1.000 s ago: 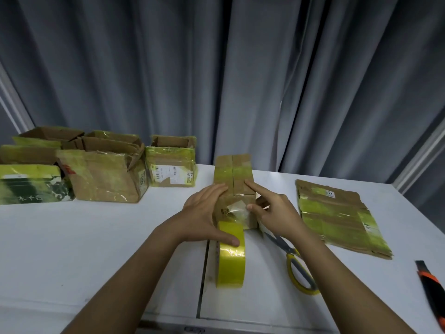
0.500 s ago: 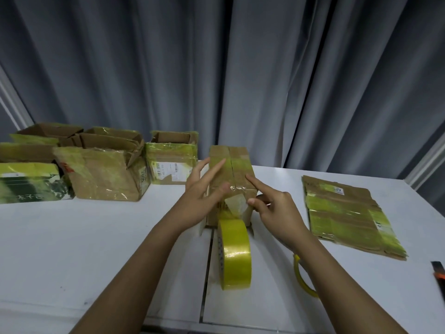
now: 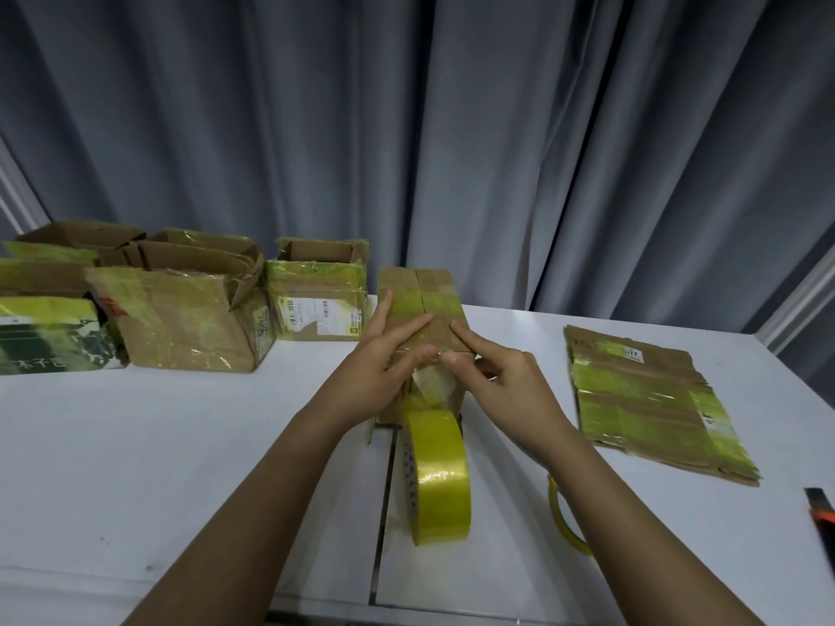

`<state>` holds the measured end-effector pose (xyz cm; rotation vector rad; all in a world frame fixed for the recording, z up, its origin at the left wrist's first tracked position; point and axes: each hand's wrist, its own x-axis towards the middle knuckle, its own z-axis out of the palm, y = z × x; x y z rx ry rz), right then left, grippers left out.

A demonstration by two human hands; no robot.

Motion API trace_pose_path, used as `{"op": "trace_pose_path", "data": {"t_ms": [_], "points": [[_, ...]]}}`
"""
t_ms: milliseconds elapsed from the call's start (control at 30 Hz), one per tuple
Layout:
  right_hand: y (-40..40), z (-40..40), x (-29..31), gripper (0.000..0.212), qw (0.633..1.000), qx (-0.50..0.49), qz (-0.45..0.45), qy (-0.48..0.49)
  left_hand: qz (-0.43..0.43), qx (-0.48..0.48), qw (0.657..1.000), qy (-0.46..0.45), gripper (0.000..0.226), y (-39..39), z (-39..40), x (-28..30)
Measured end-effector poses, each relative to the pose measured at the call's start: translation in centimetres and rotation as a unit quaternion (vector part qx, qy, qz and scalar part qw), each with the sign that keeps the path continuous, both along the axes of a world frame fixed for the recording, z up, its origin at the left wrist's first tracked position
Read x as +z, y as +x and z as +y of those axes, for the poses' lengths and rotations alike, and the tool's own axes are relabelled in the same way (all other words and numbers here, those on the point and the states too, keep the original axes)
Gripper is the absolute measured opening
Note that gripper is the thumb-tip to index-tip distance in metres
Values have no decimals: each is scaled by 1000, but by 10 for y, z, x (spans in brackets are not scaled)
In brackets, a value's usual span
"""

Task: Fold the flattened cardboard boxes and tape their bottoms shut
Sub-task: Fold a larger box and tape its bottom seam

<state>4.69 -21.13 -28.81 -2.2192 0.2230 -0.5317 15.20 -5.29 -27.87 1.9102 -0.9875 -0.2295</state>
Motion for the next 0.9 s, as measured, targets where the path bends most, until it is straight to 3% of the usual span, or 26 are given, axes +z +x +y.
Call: {"op": "trace_pose_path", "data": {"t_ms": [100,333,667,800,900], "points": [[4,1,0,54,996,-20,-2,-85,9,-9,1000,0,58,0,1,1],[3,2,-4,53,989,-20,-29,-147,-12,-25,999,22,69,4,8,1],[-2,7,-7,45,995,-43,-27,-82,-72,-36,995,62,70,3,10,1],[-20,4,-11,43,1000,8,-1,29,-73,-21,996,51,67,0,10,-2],[-49,-19,-26,29,996,-73,42,17,-76,-10,995,56,66,-3,10,-2]]}}
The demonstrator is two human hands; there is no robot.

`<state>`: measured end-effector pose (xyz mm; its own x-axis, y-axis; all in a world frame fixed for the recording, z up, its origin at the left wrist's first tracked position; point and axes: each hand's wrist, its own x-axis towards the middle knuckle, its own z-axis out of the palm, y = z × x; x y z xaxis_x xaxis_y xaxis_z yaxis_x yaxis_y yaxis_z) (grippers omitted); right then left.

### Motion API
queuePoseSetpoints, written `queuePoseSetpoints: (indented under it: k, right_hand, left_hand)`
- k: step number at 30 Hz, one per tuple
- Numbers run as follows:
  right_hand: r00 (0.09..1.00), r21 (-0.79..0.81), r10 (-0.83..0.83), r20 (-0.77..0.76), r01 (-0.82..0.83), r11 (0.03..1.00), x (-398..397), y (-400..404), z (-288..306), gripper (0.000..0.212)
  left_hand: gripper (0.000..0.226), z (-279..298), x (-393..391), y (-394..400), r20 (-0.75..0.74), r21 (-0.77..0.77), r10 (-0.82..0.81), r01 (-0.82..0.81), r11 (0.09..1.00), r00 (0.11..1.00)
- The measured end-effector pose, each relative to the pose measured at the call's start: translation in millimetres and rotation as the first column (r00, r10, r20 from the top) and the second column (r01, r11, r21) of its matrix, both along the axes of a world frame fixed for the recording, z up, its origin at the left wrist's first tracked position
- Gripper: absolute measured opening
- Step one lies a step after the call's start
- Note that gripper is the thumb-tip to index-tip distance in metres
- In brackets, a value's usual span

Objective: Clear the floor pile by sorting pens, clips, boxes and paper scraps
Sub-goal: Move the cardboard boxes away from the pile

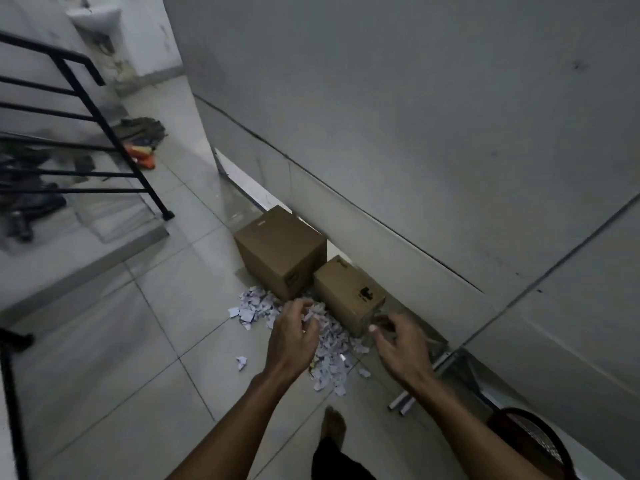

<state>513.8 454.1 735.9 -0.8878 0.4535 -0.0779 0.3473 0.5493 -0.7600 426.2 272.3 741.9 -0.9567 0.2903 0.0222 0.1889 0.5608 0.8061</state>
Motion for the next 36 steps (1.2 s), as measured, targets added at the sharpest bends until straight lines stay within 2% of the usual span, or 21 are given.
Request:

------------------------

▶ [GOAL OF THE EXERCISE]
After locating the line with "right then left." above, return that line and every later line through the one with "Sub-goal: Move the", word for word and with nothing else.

▶ [RESULT]
`<state>`: measured end-effector pose (xyz mm; its own x-axis, y-axis; all in a world frame fixed for the recording, z up, its origin at the left wrist's first tracked position; point and axes: each hand's wrist, its own x-axis towards the middle knuckle, its own z-axis out of the palm, y = z × x; x y z xaxis_x xaxis_y xaxis_z yaxis_x yaxis_y yaxis_z) (grippers omitted); right then left.

### Motion API
queuePoseSetpoints, written `queuePoseSetpoints: (indented under it: k, right_hand, left_hand)`
- k: step number at 30 Hz, one per tuple
- Numbers run as follows:
  right_hand: r00 (0.09..1.00), r21 (-0.79..0.81), r10 (-0.83..0.83), r20 (-0.77..0.76), r01 (-0.82..0.83), r11 (0.03..1.00), x (-398..397), y (-400..404), z (-288..306), gripper (0.000..0.212)
  left_hand: gripper (0.000..0.226), z (-279..298), x (-393..391), y (-394..400), r20 (-0.75..0.74), r21 (-0.77..0.77), r10 (-0.82..0.81), r01 (-0.82..0.81), r11 (0.09..1.00), r00 (0.11..1.00)
- The measured end-effector pose, each relative to the pose measured at the call's start: translation in millimetres and rotation as the first column (r00, r10, r20 from the top) and the second column (r01, r11, r21) of its matrix, both along the axes of a world frame fixed for the recording, z up, its origin at the left wrist's first tracked position
- Gripper: absolute measured opening
- Step one lies a step after the call's start
- Note that gripper is the thumb-tip to index-tip distance in metres
- In brackets, a value's usual span

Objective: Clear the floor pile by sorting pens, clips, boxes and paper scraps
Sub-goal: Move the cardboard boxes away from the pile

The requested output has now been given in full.